_Data in this exercise_
----------------
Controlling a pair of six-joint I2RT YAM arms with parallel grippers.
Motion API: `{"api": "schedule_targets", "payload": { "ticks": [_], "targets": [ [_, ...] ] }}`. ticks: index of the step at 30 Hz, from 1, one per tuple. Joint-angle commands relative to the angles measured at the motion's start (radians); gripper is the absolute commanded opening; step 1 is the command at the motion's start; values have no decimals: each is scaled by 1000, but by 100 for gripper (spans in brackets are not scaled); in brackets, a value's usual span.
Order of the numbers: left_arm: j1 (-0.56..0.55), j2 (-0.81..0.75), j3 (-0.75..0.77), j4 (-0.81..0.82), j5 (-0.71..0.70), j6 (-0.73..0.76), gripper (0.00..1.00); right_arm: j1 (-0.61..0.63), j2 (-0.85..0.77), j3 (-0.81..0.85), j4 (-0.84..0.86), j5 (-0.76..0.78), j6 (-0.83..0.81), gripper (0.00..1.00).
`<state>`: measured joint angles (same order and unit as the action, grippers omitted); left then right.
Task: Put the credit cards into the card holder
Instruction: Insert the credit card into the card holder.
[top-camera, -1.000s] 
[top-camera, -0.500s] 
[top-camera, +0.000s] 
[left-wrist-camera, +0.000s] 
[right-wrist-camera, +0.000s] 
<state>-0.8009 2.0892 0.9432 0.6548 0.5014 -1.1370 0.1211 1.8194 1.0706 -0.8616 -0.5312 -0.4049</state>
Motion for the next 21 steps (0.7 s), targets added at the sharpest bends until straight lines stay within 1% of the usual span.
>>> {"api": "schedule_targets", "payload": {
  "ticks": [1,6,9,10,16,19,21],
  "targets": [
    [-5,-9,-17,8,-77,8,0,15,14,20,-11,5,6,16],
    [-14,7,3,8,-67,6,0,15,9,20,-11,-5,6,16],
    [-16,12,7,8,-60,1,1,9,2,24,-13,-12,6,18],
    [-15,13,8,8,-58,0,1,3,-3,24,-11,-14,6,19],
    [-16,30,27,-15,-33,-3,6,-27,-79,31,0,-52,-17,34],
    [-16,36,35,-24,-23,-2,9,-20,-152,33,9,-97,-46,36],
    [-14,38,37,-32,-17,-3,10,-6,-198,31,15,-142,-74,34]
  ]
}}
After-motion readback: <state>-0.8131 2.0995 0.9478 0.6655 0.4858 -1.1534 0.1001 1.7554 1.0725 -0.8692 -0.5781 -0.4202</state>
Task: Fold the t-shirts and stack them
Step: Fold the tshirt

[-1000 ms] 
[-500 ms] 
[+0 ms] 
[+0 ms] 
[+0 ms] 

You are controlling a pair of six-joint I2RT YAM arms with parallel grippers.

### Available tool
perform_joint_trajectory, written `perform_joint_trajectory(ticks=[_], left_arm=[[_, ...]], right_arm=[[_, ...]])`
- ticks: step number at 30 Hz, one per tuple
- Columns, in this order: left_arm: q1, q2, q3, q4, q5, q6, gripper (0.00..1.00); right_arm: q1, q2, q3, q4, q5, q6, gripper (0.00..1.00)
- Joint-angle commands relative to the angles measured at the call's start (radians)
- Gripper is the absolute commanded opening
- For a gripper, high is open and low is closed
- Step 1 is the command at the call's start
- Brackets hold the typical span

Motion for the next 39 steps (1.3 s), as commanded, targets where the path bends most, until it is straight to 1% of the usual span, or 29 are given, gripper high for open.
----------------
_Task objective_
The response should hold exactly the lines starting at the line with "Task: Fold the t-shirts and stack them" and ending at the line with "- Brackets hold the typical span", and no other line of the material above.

_Written solution_
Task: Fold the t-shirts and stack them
Step: Fold the tshirt

[-1000 ms] 
[-500 ms] 
[+0 ms] 
[+0 ms] 
[+0 ms] 

You are controlling a pair of six-joint I2RT YAM arms with parallel grippers.

### Available tool
perform_joint_trajectory, written `perform_joint_trajectory(ticks=[_], left_arm=[[_, ...]], right_arm=[[_, ...]])`
- ticks: step number at 30 Hz, one per tuple
- Columns, in this order: left_arm: q1, q2, q3, q4, q5, q6, gripper (0.00..1.00); right_arm: q1, q2, q3, q4, q5, q6, gripper (0.00..1.00)
- Joint-angle commands relative to the angles measured at the call's start (radians)
- Gripper is the absolute commanded opening
- For a gripper, high is open and low is closed
- Step 1 is the command at the call's start
- Brackets hold the typical span

No other output is needed; the exercise is complete.